The system was live and stable, but a few days later, a familiar cloud horror story began: the exploding bill. My CloudWatch costs were skyrocketing.
This real-world "gotcha" was a powerful reminder that AI doesn't yet have operational experience. The culprits were infinite Kafka retries, verbose logging and cluster-level Container Insights — all of which required a human expert to diagnose and fix.
From code to cloud: The AI-Generated README
One of the most mind-blowing parts of this process was that the LLM didn't just write the Terraform code. I prompted it: "Create a step-by-step README for a developer to deploy this service."
It produced a perfect markdown file with the exact commands for our workflow, which used our Cline VS Code plugin — enabled with the AWS Terraform MCP server — to apply configurations. It also included instructions for building a Docker image and pushing it to ECR. This AI-generated documentation became our official playbook.
The confidence this AI-assisted workflow gave me was immense. I could tear down the entire stack of services and infrastructure with terraform destroy and bring it all back online flawlessly minutes later.
This wasn't just a deployment; it was a truly ephemeral, repeatable and resilient environment, built and documented with the help of AI in hours, not weeks.
My final takeaway: AI + expert = unprecedented velocity
This experience was a profound look into the future of cloud engineering. AI didn't replace me. It augmented me. It took on different roles — a code generator, a research analyst, a documentation writer — which allowed me to focus on the highest-value tasks: architecture, optimization, security and cost control.

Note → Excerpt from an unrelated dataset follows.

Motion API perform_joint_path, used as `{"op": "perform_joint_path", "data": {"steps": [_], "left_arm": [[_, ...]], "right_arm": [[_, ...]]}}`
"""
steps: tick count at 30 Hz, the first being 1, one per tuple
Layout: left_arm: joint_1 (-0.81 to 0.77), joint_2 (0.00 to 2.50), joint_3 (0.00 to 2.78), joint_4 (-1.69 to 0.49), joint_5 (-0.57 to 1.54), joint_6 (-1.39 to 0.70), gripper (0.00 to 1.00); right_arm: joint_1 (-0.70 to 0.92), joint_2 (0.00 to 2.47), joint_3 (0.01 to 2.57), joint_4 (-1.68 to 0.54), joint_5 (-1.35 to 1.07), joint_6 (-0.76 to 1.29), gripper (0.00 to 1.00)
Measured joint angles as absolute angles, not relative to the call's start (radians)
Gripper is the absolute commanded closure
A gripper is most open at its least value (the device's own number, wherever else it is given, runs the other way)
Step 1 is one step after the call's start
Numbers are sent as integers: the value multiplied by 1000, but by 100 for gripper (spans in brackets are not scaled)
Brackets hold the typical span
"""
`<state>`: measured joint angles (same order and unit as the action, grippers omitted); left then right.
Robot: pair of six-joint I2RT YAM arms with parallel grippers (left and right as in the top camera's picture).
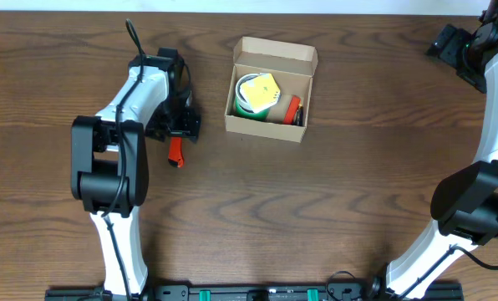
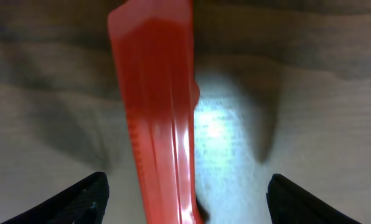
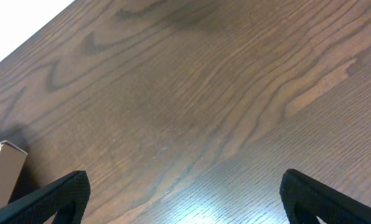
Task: Pack container
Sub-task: 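Lift the red box cutter and carry it toward the box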
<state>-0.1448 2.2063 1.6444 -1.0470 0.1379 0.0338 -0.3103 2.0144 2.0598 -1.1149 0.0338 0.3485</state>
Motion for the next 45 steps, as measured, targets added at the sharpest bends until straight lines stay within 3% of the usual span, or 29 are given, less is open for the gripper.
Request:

By pairing my expertise with AI's speed, I was able to deploy a sophisticated cloud platform with complex dependencies at a pace that would have been pure science fiction just a few years ago.
The future isn't about developers being replaced by AI; it's about developers who know how to wield AI becoming the most valuable players in the industry.
An earlier version of this post appeared on Medium.
Disclaimer: The statements and opinions expressed in this article are those of the author(s) and do not necessarily reflect the positions of Thoughtworks.